(Collected data entries)
★ ★ ★ ★ ★ ★ ★

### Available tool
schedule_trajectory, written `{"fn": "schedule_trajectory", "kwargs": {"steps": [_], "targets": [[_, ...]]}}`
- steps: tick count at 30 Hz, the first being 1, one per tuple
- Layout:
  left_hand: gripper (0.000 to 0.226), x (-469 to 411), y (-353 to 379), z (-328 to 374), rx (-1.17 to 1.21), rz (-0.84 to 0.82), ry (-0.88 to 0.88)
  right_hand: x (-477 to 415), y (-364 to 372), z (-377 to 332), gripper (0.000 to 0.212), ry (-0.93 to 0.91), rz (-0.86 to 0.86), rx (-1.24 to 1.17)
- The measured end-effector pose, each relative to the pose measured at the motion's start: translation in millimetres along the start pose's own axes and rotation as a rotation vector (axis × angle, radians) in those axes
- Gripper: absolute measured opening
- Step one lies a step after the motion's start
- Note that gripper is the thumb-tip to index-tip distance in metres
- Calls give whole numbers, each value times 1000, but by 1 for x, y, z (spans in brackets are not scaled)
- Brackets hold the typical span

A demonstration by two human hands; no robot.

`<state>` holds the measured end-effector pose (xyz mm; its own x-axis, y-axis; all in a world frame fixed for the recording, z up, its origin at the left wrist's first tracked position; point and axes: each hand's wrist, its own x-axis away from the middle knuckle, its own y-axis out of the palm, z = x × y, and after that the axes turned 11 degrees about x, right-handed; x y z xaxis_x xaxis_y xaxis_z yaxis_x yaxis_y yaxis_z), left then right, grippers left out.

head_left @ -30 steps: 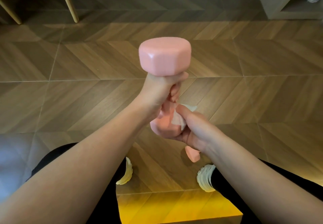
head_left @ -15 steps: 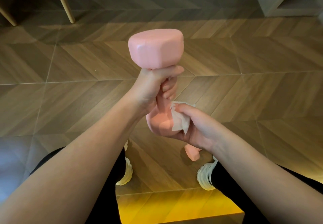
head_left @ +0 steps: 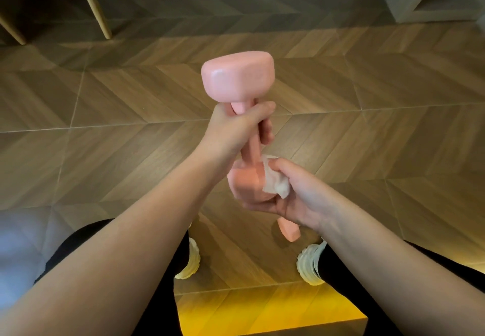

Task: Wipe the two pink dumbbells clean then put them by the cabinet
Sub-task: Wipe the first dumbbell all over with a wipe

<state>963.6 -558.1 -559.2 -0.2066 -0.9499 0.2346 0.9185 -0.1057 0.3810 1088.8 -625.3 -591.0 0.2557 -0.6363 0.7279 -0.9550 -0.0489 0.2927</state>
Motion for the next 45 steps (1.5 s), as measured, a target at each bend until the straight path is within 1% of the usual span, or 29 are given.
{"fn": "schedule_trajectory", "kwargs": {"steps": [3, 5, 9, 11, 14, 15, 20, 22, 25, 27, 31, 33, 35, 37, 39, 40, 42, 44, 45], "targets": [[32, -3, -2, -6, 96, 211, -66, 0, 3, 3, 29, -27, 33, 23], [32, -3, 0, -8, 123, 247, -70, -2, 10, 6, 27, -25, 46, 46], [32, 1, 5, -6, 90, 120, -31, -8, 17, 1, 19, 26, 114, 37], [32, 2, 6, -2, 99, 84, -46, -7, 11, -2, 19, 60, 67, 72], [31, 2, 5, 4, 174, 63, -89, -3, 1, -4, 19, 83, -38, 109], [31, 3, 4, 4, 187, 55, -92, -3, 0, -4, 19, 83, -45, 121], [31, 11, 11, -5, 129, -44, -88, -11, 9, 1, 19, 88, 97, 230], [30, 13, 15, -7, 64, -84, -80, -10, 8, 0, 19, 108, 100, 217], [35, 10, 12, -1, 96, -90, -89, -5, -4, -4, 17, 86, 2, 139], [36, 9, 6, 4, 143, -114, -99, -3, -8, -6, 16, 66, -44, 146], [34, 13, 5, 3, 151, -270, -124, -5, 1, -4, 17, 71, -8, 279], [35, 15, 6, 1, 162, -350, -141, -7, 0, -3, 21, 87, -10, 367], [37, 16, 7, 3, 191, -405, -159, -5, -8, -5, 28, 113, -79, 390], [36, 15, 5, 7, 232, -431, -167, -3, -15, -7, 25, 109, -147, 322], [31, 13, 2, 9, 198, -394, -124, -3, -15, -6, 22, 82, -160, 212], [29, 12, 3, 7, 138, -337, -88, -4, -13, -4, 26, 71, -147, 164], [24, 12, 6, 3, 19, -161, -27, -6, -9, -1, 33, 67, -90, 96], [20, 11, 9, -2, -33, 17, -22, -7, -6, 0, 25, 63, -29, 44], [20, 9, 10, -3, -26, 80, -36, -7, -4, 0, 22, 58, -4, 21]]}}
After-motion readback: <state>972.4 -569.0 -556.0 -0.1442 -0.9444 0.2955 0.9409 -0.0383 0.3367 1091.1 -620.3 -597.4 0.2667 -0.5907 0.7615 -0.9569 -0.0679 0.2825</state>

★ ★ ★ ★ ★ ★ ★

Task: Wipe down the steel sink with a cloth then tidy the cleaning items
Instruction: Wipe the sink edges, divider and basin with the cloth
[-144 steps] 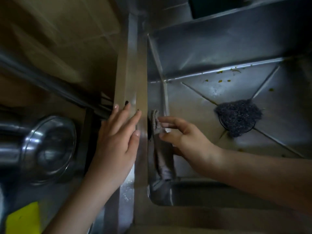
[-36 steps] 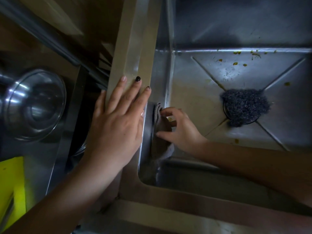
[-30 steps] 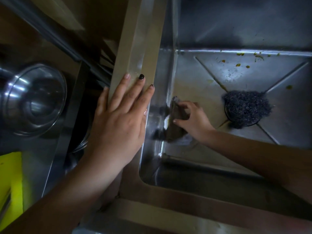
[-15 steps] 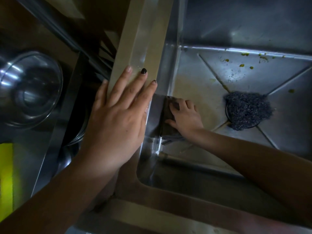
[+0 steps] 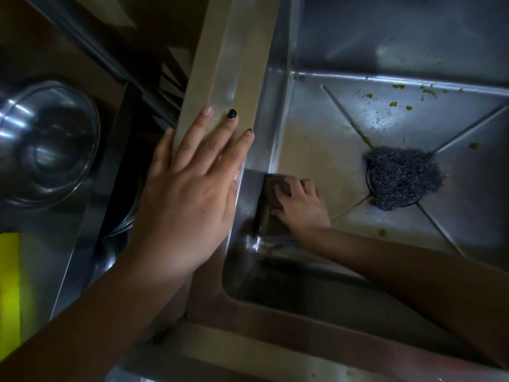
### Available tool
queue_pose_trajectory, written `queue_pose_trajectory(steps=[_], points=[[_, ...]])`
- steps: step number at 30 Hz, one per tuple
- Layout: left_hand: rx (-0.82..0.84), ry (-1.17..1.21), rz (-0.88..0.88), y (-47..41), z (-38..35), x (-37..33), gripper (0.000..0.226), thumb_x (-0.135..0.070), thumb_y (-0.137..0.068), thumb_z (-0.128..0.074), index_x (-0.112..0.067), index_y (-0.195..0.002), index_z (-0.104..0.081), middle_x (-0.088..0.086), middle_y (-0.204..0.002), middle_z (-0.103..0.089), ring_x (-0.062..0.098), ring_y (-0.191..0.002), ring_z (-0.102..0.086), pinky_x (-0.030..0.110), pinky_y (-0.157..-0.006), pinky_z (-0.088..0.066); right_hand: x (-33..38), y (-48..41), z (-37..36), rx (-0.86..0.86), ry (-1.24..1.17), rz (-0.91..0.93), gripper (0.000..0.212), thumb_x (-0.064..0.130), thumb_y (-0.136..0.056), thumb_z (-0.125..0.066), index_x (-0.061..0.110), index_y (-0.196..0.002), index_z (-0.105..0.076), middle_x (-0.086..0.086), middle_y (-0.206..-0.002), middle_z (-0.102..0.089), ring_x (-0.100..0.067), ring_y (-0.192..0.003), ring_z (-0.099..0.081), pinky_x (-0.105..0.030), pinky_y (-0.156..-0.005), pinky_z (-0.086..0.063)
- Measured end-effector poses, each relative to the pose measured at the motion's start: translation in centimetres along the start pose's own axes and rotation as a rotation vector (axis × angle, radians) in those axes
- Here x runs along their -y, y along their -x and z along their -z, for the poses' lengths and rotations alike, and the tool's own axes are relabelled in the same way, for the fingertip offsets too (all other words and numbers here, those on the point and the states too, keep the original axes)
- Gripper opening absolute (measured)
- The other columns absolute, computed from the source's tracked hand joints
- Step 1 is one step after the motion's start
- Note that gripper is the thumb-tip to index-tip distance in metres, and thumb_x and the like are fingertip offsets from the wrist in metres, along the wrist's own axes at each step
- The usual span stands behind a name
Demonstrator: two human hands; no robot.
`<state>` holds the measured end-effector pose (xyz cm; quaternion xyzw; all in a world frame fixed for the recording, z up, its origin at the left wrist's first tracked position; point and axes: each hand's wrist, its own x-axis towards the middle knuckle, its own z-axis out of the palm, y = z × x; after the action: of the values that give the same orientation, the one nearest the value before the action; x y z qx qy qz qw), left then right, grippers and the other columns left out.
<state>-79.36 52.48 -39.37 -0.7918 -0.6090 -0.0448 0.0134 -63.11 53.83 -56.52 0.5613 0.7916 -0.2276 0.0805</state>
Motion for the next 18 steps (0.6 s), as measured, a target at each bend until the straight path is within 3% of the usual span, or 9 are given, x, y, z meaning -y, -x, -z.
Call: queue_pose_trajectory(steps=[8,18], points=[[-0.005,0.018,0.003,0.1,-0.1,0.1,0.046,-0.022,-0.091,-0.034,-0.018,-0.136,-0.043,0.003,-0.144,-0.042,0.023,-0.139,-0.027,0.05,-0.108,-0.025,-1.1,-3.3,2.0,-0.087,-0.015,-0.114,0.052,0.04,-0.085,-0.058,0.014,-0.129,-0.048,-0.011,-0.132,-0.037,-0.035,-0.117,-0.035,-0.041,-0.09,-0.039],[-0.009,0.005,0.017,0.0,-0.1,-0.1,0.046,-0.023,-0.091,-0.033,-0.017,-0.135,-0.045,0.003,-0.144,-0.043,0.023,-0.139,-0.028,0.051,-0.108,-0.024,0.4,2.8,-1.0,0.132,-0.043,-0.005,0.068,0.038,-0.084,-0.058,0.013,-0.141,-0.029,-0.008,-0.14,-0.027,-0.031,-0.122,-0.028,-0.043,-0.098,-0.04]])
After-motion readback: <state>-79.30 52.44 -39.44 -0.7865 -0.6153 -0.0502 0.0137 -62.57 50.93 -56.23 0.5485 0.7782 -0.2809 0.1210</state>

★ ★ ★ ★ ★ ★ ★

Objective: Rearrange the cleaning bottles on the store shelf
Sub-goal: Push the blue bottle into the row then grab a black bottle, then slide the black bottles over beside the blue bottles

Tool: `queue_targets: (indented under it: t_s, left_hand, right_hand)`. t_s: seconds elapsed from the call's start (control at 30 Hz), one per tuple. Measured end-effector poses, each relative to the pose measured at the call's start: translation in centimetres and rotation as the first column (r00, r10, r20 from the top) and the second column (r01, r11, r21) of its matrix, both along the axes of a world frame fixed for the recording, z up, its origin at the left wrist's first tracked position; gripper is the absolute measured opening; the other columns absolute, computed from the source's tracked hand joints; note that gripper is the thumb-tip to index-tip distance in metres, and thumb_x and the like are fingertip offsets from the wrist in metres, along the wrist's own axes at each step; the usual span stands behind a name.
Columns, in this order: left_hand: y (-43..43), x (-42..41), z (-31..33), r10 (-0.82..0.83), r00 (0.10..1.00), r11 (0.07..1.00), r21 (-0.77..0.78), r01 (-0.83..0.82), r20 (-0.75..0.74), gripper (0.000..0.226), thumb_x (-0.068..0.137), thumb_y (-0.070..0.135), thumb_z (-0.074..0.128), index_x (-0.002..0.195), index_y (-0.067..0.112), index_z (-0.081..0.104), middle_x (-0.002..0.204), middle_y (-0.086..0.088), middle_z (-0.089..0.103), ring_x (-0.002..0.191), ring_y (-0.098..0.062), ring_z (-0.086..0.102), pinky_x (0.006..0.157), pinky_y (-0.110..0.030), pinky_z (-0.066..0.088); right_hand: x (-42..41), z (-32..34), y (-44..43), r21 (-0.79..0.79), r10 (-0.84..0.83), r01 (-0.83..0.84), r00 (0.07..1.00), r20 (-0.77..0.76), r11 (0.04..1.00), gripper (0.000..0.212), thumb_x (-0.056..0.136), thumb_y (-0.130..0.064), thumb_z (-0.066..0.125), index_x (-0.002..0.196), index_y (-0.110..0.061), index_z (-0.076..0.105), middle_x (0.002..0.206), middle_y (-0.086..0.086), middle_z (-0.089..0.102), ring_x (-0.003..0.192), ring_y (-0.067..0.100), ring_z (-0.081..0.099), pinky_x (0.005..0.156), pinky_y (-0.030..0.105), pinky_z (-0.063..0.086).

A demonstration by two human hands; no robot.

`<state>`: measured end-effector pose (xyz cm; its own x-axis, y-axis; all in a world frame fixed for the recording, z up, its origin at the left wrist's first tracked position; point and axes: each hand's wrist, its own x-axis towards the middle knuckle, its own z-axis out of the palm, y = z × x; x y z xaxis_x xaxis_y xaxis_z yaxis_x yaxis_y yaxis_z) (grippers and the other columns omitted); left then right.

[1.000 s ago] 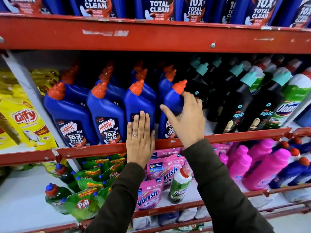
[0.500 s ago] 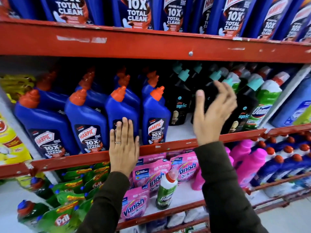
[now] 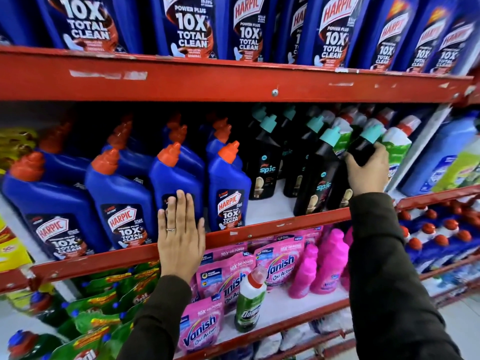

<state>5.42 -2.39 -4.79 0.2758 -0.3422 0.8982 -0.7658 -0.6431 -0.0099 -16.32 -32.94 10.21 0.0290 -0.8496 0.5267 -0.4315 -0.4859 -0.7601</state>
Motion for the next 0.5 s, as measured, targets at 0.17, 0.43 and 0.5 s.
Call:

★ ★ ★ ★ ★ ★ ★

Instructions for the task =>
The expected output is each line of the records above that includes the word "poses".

Solution below =>
- Measured end-effector poses, each relative to the pose measured at the motion's start: translation in centimetres along the start pose's own axes and rotation as a rotation vector (axis × angle, radians) in those axes
- Here x runs along their -y, y along their -x and z along their -z, for the poses' lengths and rotations alike, and the tool's own axes are relabelled in the same way, for the fingertip offsets too (all other words and numbers here, those on the point and the states too, keep the original axes)
Tool: `queue_targets: (indented under it: t_s, left_hand, right_hand)`. t_s: seconds elapsed from the call's start (control at 30 Hz), one per tuple. Measured end-effector poses, each relative to the pose measured at the call's start: translation in centimetres and rotation as the first column (r00, r10, r20 from the top) and the second column (r01, r11, r21) of its matrix, both along the axes of a world frame fixed for the recording, z up, its origin at the left wrist's first tracked position; gripper is the absolute measured opening; the other columns absolute, computed from the source's tracked hand joints; note that gripper is the thumb-tip to index-tip distance in metres, and thumb_x and the like are fingertip offsets from the wrist in metres, along the wrist's own axes at each step; the usual span stands behind a name.

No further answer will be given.